Stepping up humanitarian operations for drought
Cholera vaccination campaign rolled out to protect over 900 000 Somalis in drought-affected districts
14 June 2022, MOGADISHU – On 14 June 2022, Somalia rolled out the first round of a five-day campaign to vaccinate 934 511 people against cholera in nine high-risk districts that are currently facing ongoing outbreaks of cholera. The World Health Organization (WHO) and United Nations Children’s Fund (UNICEF) are supporting the Ministry of Health and Human Services, the Federal Government of Somalia, to conduct the campaign. Gavi, the Vaccine Alliance, is providing vaccines and funds to implement this life-saving intervention.
The oral cholera vaccination campaign aims to vaccinate people above one year of age, including pregnant women and internally displaced persons. It will be conducted in Hodan, Daynile, Dharkeneley, Wadajir, Jowhar, Baidoa, Afgoi, Wanlaweyne and Marka districts.
Since 2017, Somalia has witnessed several cholera outbreaks. These can be attributed to a large number of people having poor access to safe water and sanitation services, and natural hazards, including drought and floods, further exacerbated by protracted conflict and large-scale population displacement. Meanwhile, the ongoing drought in the country has had a grave impact on Somalis – while displacing over 770 000 people internally, it has dried up surface water sources and led to food insecurity in communities, which increases the risk of cholera infection as well as other waterborne diseases.
An estimated 49% of the population – 7.7 million people – require some form of humanitarian or protection assistance in Somalia, of whom 6.13 million are estimated to be affected by the current drought.
While cholera remains endemic in Somalia and the current drought situation may have exacerbated the risk of a major outbreak across the country, vaccination against cholera with two doses given between 2 to 4 weeks apart is seen as a supplementary measure to stop the outbreak and control its spread. In addition, other proven and effective public health measures also prevent cholera transmission, such as maintaining good personal hygiene, improving access to safe water and practicing safe sanitation.
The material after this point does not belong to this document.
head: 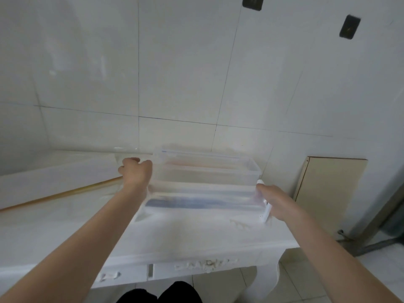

“To prevent cholera outbreaks in a sustainable way, we strongly advise affected communities to take two doses of cholera vaccine orally. In addition, we are urging our partners to assist us in improving access to water, sanitation, and hygiene facilities for vulnerable communities and the general public,” said HE Fawziya Abikar Nur, the Ministry of Health and Human Services, the Federal Government of Somalia.
“While we need to step up our collective response to cholera and other waterborne diseases, especially in the areas of case management, we have over 2100 community health workers deployed in 78 districts, including in 24 drought-affected districts. They are carrying out risk communication activities at the household level to promote safe behavioural practices and maintain basic hygiene at personal and household level even in these trying conditions. These community health workers are also ensuring that sick children with profuse diarrhoea and vomiting and other signs of dehydration are immediately cared for and referred to nearly health centres for further assessment or treatment. These public health actions are saving lives from preventable causes, as populations, especially children, are very vulnerable during these emergencies, owing to hunger, starvation and malnutrition,” added Dr Mamunur Rahman Malik, WHO Representative to Somalia.
“Parents and caregivers can take life-saving preventive measures for their children by taking them to get the cholera vaccine drops. Children are very susceptible to preventable diseases like cholera, especially with low access to water during this drought,” said Angela Kearney, UNICEF Somalia Representative. “Together, we are ensuring that 1,869,022 doses of the cholera vaccines are readily available for the campaign while social mobilisers educate affected communities. Vaccination alone is not enough, preventive measures such as good hygiene and access to healthcare are important.”
As of 15 May 2022, 4887 suspected cases of cholera, with 16 associated deaths, were reported from 21 drought-affected districts in Somalia. Around 62 per cent of these cases were children aged below five years, while around half of the cases were females.
A second round of the oral cholera vaccination campaign will be conducted within a few weeks following the completion of the first round of the oral cholera vaccination campaign. The populations that received the first dose will be targeted to receive the second dose during the next round of the campaign to boost the affected population’s immunity.
UNICEF promotes the rights and wellbeing of every child, in everything we do. Together with our partners, we work in 190 countries and territories to translate that commitment into practical action, focusing special effort on reaching the most vulnerable and excluded children, to the benefit of all children, everywhere.
UNICEF has been working in Somalia since 1972 when its first office opened in Mogadishu. Today UNICEF has over 300 staff working in Mogadishu, Baidoa, Dollow, Garowe, Hargeisa and also Nairobi, Kenya. Together with 200 international and national NGOs and community-based organizations, UNICEF delivers services in Health, Nutrition, WASH, Education and Child Protection, and responds to emergencies and supports peace-building and development.